Visual and Performing Arts Department Co-Chair Alicia Rincon affirmed that in her 30 years at City College she has never faced a similar situation before while Renee Kilmer, interim vice president of instruction, refuted that declaring it was an ongoing issue that nobody really paid attention to until it was unsustainable for the college to keep those classes open.

I wanted to make a class cancellation comparison between fall 2015 and previous years, so I emailed the vice president of instruction from City College, but I found some obstacles. Kilmer answered my email saying it will take some time to gather this information as if we were living in a pre-digital era. Finally, she provided us with the data for fall 2015 and it came down to the ridiculous quantity of 41 low enrollment classes being cancelled.

Forty-one? Would teachers have been so outraged for just 41 classes? I don’t think so. I went back to our online schedule and found more than 130 cancelled classes, but since it didn’t say why those were cancelled, I moved up on the chain of command and emailed Stephanie Bulger, the vice chancellor of instructional services and planning, the same question. She directed me to their public relations director: Jack Beresford.

Beresford’s answer was dry and simple. City College didn’t have any records of cancelled classes for low enrollment from this semester nor for previous years. Really? No data? Why? And how did Kilmer come up with the magical number of 41 if that data doesn’t even exist? Is it because it’s a natural number and we non-mathematicians wouldn’t find out?

Between even and odd numbers, the only reality is that there is something fishy in this situation and the big losers are students and teachers who are suffering the consequences of the cancelled classes.

Without the required classes, students are forced to extend their time in college, change their majors or move further distances, affecting their frugal budgets and their expectations of getting a better job.

Adjunct teachers are facing unemployment or loss of health insurance while the rest of the faculty are teaching classes they are not fully prepared for or dealing with the pressure of having 35 students.

The administration took the Knights out and slashed low enrollment classes. This is going against class diversity, and a better quality for education. This system is emphasizing that some classes are more valuable than others. It is also contradicting the mission statement of this institution, “San Diego City College has at its highest priority student learning and achievement.” But who cares? Sometimes you have to sacrifice your principles. Let’s face it. They need extra bucks; although, the district is dealing with abundance.
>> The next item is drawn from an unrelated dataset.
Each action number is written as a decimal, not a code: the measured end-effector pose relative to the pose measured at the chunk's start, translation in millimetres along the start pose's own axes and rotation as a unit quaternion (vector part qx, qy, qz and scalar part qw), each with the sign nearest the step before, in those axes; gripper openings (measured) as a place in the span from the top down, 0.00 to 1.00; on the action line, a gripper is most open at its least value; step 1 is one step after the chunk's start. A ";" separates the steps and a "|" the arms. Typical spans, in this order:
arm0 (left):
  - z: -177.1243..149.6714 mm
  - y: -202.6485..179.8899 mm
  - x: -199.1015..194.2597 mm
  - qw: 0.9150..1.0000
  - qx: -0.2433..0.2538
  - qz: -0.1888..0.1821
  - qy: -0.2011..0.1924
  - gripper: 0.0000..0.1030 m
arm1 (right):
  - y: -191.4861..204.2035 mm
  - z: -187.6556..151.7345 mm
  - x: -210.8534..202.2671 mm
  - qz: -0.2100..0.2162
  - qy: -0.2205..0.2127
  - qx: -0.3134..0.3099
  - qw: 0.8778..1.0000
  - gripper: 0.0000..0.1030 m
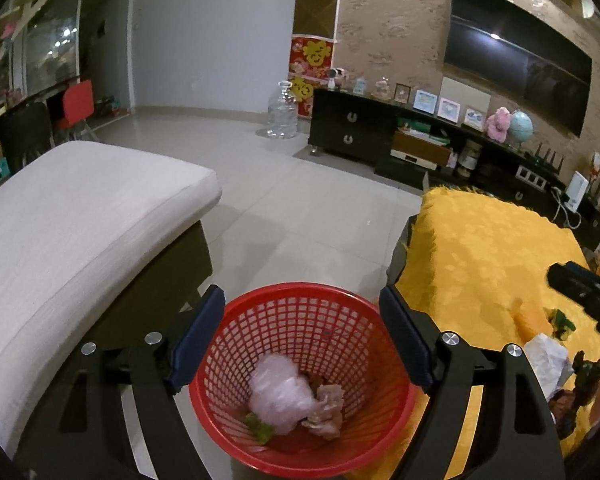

Public education is becoming a for-profit factory business. Taking students in and out as soon as possible, so they can leave their seats to new, raw materials to start all over again with their assembly line. Pushing students into a cookie cutter for majors and vocational plans that have quantifiable profit without taking in consideration that excess supply cheapens salaries and increases unemployment. This view sounds terribly congruent with the idea of standardized colleges and unprepared transfer students to four-year universities.

This concept is and will be a burden for the underprivileged. It screams: Sorry! You have a limited pass for higher education. Enjoy it while it lasts!